The problem: Which lines of the entries contain the word "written"? Please list them.

Records excerpted from a collection:
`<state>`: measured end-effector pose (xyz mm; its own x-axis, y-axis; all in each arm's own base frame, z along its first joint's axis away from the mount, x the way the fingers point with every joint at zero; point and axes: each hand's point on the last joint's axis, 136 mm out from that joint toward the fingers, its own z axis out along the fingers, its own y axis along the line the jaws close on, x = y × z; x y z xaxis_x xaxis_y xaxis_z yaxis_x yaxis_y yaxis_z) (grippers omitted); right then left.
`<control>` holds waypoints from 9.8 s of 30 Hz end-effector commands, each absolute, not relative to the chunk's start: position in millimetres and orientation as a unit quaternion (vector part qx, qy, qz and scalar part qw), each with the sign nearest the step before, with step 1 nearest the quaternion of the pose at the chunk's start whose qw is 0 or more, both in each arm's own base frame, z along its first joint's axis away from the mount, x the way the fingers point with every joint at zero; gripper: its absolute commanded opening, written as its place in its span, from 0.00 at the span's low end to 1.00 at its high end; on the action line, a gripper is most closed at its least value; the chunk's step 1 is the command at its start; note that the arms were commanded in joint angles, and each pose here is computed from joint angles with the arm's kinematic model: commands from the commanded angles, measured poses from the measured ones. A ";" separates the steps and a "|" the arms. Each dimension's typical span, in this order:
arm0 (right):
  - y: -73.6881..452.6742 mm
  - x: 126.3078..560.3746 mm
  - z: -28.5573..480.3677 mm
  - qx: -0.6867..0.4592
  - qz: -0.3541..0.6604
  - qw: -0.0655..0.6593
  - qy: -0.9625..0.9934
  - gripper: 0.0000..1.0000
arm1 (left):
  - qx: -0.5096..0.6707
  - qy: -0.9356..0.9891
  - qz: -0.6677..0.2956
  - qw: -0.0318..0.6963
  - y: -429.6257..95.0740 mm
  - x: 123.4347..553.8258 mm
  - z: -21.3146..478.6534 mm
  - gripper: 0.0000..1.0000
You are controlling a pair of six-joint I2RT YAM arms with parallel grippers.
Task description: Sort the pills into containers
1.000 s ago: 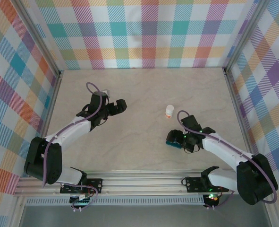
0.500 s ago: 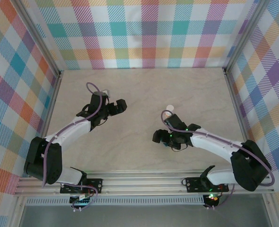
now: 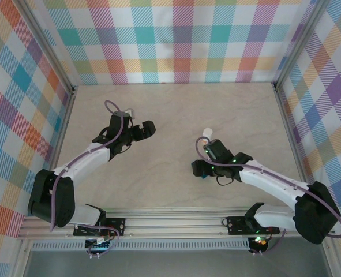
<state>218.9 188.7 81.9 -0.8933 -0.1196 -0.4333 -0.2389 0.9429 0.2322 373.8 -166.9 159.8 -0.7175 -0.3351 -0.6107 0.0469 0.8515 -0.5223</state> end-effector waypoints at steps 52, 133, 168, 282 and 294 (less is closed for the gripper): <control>215.3 225.6 52.9 -0.165 0.136 0.178 0.961 0.38 | -0.123 0.851 -0.390 0.329 -197.9 360.4 194.5 1.00; 298.5 278.7 145.7 -0.085 0.350 0.275 0.891 0.37 | -0.097 0.771 -0.592 0.214 -324.9 333.5 246.2 1.00; 269.6 258.9 112.3 -0.096 0.297 0.257 0.915 0.37 | -0.097 0.791 -0.544 0.262 -316.2 340.8 260.1 1.00; 208.4 261.3 26.6 -0.019 0.115 0.136 0.984 0.79 | 0.160 0.970 -0.113 0.147 -263.4 283.5 50.4 1.00; 207.7 258.9 23.1 -0.023 0.113 0.130 0.985 0.78 | 0.158 0.967 -0.110 0.169 -272.6 301.3 57.6 1.00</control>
<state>265.5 212.4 32.8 -0.9555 -0.0136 -0.2947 -0.0838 0.9703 0.2270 292.7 -264.7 52.4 -0.9072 0.2579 -0.3323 0.3270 0.9293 -0.1716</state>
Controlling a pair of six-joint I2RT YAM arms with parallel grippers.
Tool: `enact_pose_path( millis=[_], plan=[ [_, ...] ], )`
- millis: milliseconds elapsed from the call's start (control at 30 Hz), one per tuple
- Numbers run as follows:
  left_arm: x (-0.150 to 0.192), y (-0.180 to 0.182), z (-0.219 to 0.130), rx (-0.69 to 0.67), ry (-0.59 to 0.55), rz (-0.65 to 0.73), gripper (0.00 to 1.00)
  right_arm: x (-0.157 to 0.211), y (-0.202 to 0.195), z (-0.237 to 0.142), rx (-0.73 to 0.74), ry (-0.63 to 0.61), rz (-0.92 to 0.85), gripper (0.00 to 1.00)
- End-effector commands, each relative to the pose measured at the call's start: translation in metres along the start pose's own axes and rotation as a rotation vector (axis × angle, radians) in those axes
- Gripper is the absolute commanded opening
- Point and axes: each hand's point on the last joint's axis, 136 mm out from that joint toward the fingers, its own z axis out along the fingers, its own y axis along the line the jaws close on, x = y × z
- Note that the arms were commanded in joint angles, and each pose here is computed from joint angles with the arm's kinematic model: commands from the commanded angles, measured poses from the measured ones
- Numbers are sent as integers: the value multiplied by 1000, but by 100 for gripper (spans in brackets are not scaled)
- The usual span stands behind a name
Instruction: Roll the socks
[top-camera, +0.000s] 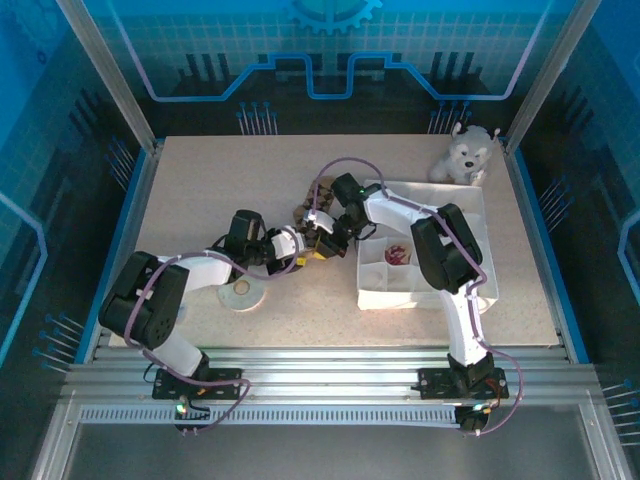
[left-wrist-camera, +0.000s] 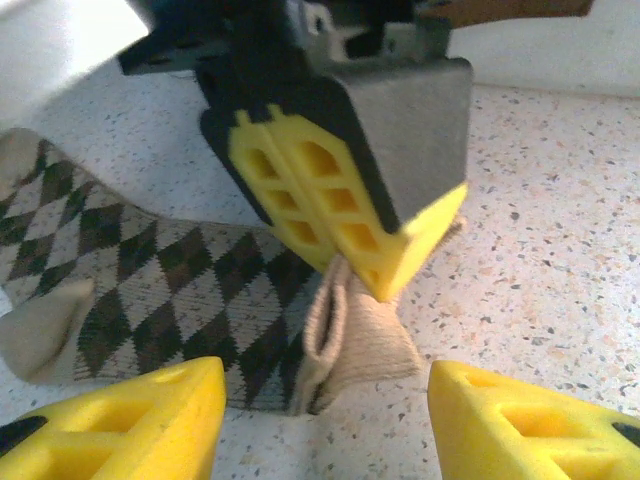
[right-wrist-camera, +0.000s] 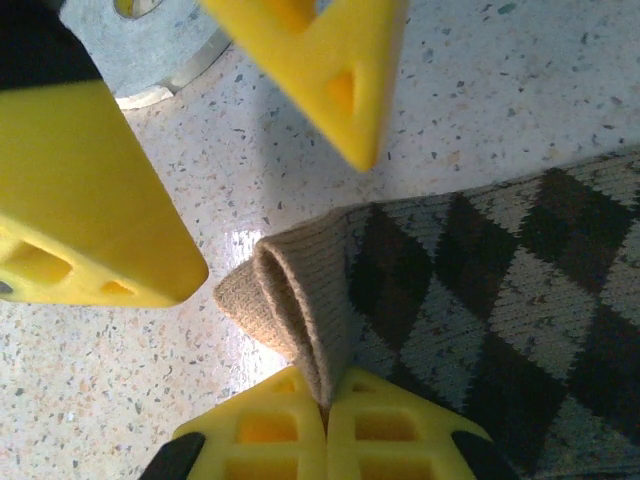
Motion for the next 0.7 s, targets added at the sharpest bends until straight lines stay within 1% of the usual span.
enact_pose_path(
  millis=[0,167,300,367,567,667],
  plan=[
    [-12,-10,6,48,-37,75,56,-13,4,-12,-36,-41,23,2],
    [-8,-15,11,50,-13,104,56,-13,6,-14,-48,-48,29,1],
    [-9,-13,14,38,-5,118,52,-13,7,-14,-55,-46,36,1],
    [-9,-12,15,39,2,125,49,-13,8,-15,-61,-47,41,1],
    [-9,-15,15,50,18,122,33,-13,10,-18,-75,-53,59,1],
    [-14,-16,12,55,3,89,23,-13,10,-18,-74,-49,70,3]
  ],
)
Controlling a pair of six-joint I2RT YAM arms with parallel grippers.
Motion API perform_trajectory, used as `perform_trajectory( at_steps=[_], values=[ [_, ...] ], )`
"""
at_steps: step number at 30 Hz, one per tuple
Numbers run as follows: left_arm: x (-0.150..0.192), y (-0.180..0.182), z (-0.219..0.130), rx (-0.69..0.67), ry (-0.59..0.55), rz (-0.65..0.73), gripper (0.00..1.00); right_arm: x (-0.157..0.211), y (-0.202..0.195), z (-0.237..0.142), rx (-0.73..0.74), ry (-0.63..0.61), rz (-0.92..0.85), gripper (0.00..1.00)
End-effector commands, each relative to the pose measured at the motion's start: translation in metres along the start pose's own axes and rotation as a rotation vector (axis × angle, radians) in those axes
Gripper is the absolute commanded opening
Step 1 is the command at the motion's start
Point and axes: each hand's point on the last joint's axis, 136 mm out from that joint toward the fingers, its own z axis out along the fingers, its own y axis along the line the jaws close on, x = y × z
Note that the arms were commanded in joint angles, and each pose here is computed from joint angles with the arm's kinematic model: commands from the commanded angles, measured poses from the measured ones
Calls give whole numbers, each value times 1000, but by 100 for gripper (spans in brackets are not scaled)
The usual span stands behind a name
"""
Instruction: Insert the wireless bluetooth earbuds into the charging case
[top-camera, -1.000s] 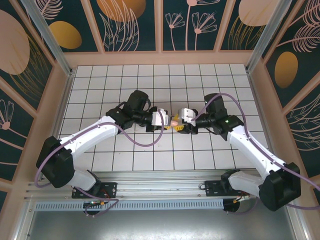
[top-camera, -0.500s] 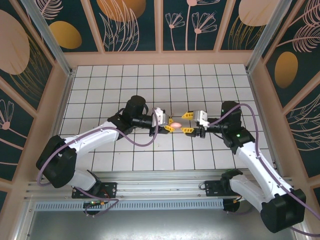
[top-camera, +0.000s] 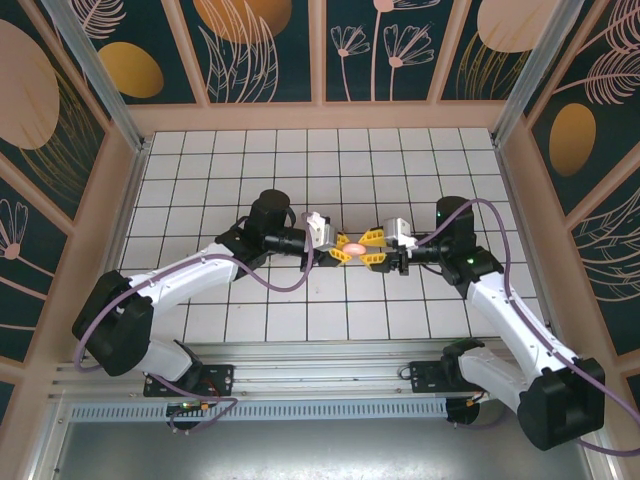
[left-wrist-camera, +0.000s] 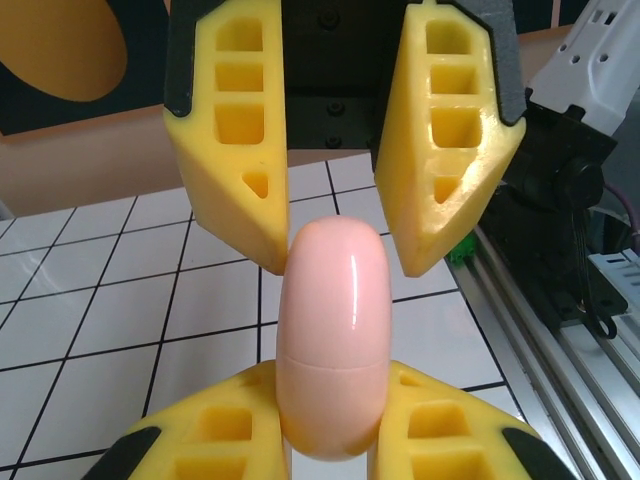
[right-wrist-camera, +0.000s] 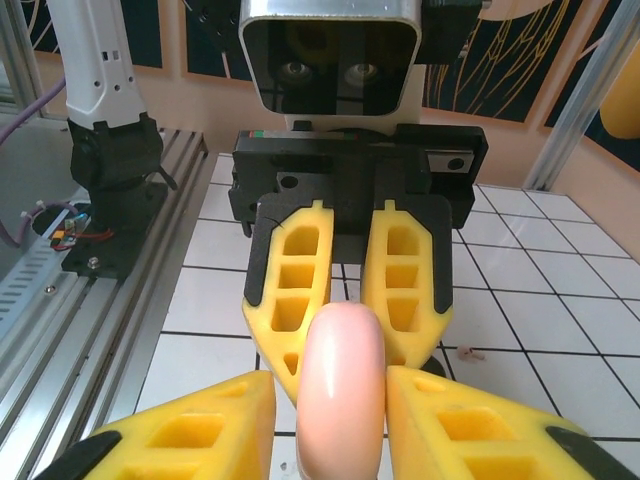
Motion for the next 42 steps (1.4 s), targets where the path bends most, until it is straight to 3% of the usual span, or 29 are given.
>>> perform_trajectory(
  at_steps=[1,7,13,19,29,34,39,42],
  values=[
    [-18,2,-2,11,-47,37,6,-12,-2,-2,-15,-26,-30,33],
    [-21,2,-2,16,-51,37,7,-11,-6,-1,-3,-18,-31,33],
    [-23,2,-1,22,-54,37,8,-10,-8,-1,5,-12,-34,24],
    [-22,5,-1,14,-32,43,28,-9,-11,-2,22,14,-52,18],
    [-21,6,1,31,-16,40,29,-6,-15,-2,30,59,-65,18],
    [-19,4,1,43,-6,30,22,-6,-15,-1,32,61,-69,18],
    [-18,5,2,41,0,26,29,-6,-16,-1,38,67,-75,18],
    [-16,5,3,44,9,24,21,-5,-17,-2,43,75,-77,18]
  ],
)
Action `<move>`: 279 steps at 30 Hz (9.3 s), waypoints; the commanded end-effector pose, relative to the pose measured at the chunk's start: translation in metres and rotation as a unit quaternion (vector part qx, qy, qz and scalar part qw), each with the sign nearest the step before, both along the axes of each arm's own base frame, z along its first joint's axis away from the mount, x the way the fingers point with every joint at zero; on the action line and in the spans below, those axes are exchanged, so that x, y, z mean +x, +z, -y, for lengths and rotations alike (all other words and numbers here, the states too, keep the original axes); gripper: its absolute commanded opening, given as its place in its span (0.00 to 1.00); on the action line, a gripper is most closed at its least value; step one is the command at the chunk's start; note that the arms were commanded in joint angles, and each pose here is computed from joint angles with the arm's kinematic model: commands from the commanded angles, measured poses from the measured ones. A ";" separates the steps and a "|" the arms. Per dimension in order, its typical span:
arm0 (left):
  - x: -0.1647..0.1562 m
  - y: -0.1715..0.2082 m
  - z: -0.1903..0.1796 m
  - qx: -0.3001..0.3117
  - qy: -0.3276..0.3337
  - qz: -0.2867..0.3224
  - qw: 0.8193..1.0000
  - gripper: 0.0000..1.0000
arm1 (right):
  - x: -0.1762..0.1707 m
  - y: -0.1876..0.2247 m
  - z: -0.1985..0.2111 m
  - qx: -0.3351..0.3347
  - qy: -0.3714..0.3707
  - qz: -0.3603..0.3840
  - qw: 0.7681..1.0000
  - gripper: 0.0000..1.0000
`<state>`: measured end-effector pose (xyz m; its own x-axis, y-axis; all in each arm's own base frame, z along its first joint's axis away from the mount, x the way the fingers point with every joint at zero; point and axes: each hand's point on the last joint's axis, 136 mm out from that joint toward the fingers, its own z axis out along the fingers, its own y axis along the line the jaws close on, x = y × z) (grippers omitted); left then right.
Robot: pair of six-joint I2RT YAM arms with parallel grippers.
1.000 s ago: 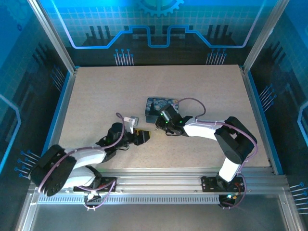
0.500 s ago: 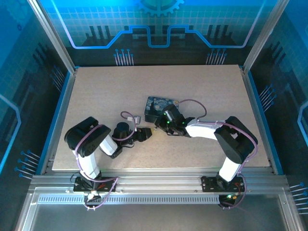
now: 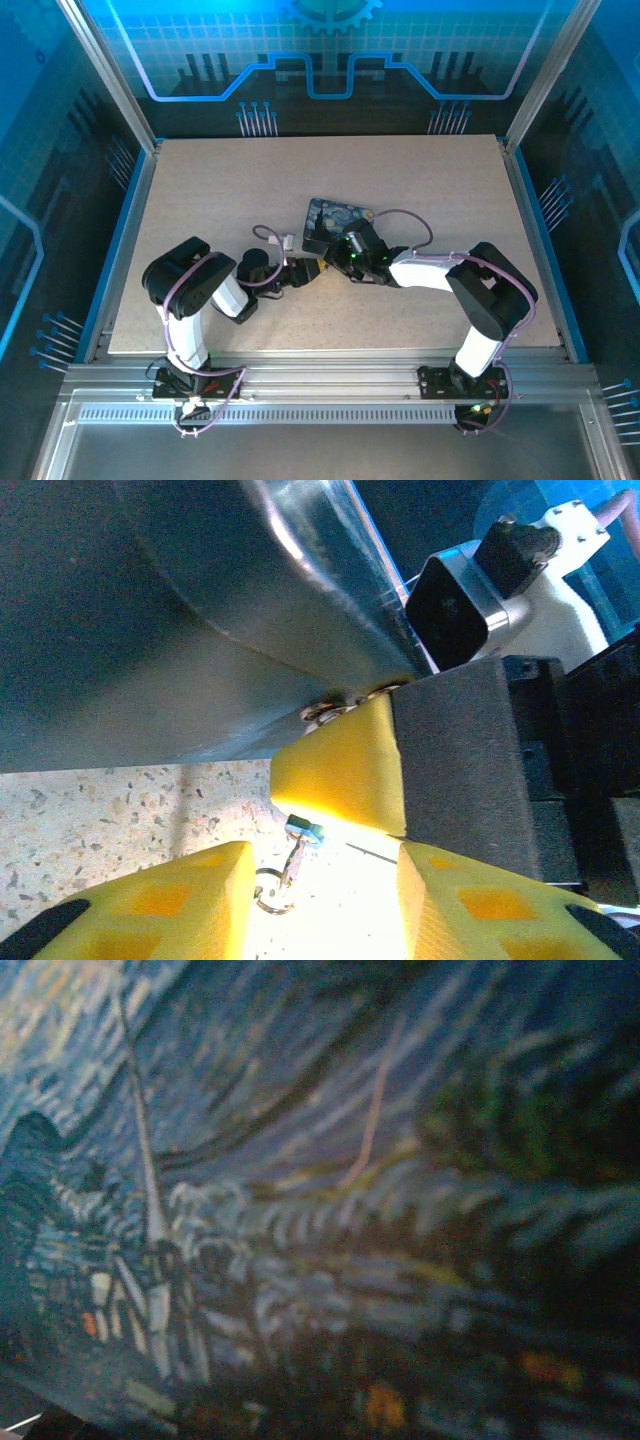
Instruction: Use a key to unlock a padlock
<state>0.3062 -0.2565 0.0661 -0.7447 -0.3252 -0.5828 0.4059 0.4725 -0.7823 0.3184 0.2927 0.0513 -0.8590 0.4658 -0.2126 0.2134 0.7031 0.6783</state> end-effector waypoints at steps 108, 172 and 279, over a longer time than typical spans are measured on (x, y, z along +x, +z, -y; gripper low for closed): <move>-0.031 -0.013 0.019 0.084 0.005 0.073 0.994 0.00 | -0.025 0.034 0.045 -0.064 -0.004 0.011 0.998 0.50; -0.039 0.001 0.031 0.186 -0.020 0.191 0.964 0.01 | -0.053 0.009 0.027 -0.140 0.038 -0.037 0.989 0.02; -0.033 0.086 -0.211 0.356 0.291 -0.066 0.885 0.70 | -0.079 0.060 -0.173 -0.007 0.315 0.062 0.947 0.00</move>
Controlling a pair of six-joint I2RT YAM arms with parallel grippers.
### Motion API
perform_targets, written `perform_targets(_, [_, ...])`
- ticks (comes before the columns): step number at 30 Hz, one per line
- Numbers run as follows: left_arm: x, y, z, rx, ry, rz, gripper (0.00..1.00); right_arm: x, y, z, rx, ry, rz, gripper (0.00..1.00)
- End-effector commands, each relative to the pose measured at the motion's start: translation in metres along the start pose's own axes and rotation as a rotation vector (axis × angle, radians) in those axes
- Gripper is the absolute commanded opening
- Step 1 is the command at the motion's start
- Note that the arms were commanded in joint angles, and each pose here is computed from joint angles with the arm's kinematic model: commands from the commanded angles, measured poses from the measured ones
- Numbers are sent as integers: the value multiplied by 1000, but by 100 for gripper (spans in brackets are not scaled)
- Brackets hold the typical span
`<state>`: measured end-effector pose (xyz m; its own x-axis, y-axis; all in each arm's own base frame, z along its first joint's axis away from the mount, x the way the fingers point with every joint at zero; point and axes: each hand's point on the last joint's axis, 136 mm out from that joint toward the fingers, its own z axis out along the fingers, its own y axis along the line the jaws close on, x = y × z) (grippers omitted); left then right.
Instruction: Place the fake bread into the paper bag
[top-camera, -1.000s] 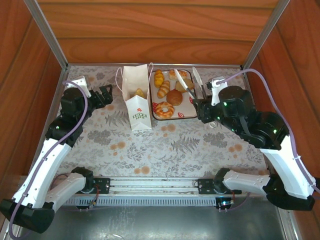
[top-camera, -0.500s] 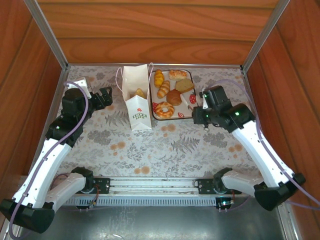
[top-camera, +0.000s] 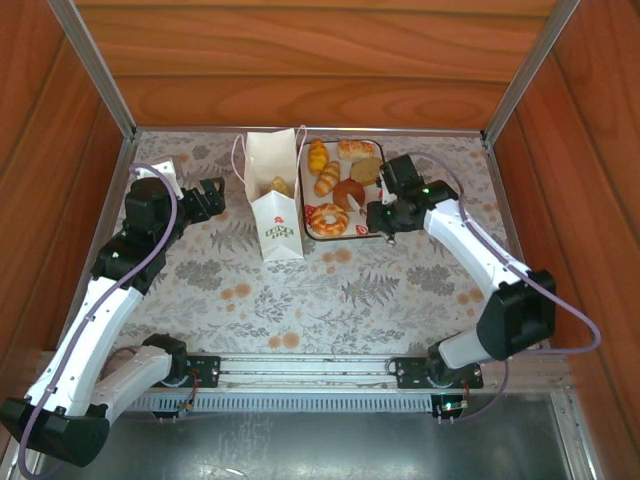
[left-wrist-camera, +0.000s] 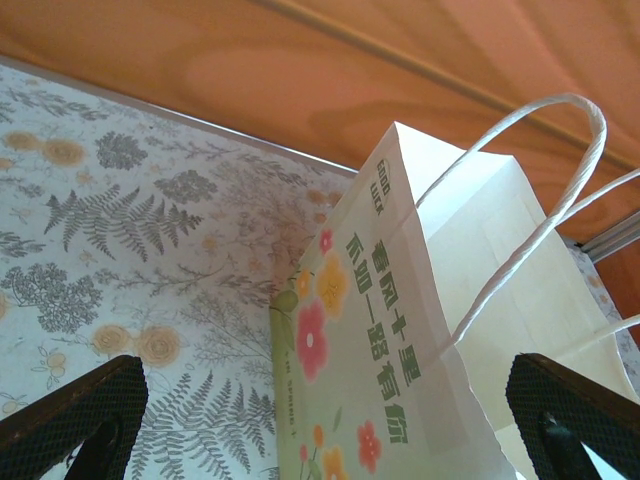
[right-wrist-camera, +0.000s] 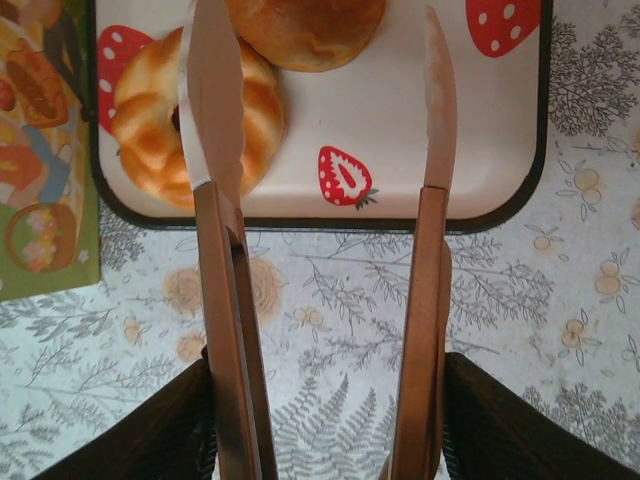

Output:
`<control>` holds waypoints from 9.8 s of 30 Hz end-effector commands, each absolute, not relative to the chunk's start: position in millimetres and orientation as a unit quaternion (vector part qx, qy, qz and scalar part qw), each with the sign nearest the step before, with step 1 nearest the quaternion of the pose at the chunk's start whose qw is 0 or more, both in each arm's own base frame, z along its first joint's axis away from the mount, x the way the fingers point with every joint at zero; gripper: its absolute commanded opening, written as its place in its span, from 0.00 at the span's low end to 1.00 at its high end; on the action line, a gripper is most closed at its least value; the chunk's step 1 is the command at its start; note that the arms were commanded in joint angles, and each pose here is computed from joint angles with the arm's kinematic model: commands from the commanded angles, measured poses from the measured ones. A ";" separates the steps and a "|" the arms. Each dimension's typical span, in this order:
perform_targets, written `perform_targets(_, [_, ...])`

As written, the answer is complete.